L'indice del dollaro USA è sceso anche perché l'economia statunitense sta migliorando. All'inizio di questo mese, i dati hanno mostrato che le retribuzioni non agricole sono aumentate, mentre altri dati hanno mostrato che le vendite al dettaglio sono aumentate di quasi il 18% a maggio.

Oggi, i numeri degli Stati Uniti hanno fornito ulteriori prove del fatto che l'economia statunitense sta andando bene. L'indice Redbook, che misura la crescita delle vendite negli Stati Uniti, è sceso del 6,1% all'inizio di giugno, dopo il calo dell'8,3% del mese precedente.

Un altro dato di Markit ha mostrato che il PMI manifatturiero è salito a 49,6 a giugno rispetto al precedente 39,8. Questo è stato il più alto dal marzo di quest'anno. Il PMI dei servizi importanti è salito a 46,7 dal precedente 37,5, mentre il PMI composito è salito a 46,8.

Nel rapporto, Markit ha affermato che la maggior parte delle aziende ha riferito di aver fatto progressi nelle proprie attività. Nella dichiarazione, Chris Williamson ha detto:

In un altro rapporto del Census Bureau, le vendite di nuove case negli Stati Uniti sono state migliori di quanto la maggior parte degli analisti si aspettasse. Le vendite sono aumentate del 16,6% dopo essere aumentate solo dello 0,6% nel mese precedente. In totale, a maggio sono state vendute più di 676.000 nuove case. I dati sono arrivati un giorno dopo i deludenti dati sulle vendite di case esistenti negli Stati Uniti.

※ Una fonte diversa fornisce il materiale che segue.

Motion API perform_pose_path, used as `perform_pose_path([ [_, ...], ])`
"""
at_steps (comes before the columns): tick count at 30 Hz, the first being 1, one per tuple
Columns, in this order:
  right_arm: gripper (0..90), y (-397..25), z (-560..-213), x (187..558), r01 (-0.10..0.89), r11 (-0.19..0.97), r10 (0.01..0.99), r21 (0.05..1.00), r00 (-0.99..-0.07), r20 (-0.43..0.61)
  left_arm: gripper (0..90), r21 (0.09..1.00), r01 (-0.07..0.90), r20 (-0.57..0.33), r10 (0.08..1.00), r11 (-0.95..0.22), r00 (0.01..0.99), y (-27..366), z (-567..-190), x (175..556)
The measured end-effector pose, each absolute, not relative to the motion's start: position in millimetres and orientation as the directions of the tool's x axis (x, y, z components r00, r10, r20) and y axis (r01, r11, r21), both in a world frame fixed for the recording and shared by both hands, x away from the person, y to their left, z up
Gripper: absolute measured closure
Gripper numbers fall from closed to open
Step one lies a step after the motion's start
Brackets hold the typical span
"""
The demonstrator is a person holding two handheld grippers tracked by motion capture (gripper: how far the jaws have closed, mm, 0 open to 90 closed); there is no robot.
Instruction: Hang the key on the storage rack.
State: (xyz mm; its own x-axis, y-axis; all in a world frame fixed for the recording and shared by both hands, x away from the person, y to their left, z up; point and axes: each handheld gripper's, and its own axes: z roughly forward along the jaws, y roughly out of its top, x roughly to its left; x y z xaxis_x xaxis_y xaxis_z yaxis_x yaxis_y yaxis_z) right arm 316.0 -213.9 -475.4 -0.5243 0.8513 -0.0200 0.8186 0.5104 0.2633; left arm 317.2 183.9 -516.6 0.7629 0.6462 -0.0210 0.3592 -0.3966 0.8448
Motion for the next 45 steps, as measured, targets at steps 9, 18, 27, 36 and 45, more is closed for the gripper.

Tutti questi numeri aumentano la probabilità di un recupero "V-shape". In un'intervista di ieri, Steve Schwarzman, il CEO di Blackstone, ha dichiarato:

Prospettive tecniche dell'indice del dollaro USA (DXY)

L'indice del dollaro USA è sceso a un minimo intraday di 96,47. Come ho scritto ieri, in precedenza l'indice formava una flag ribassista, il che spiega il motivo tecnico per cui oggi è sceso. L'indice è ancora al di sotto delle medie mobili esponenziali a 50 e a 100 giorni e leggermente al di sopra del livello di ritracciamento di Fibonacci del 78,6%. Il calo significa che il DXY continuerà a scendere, poiché i ribassisti mirano al minimo precedente di 95,75.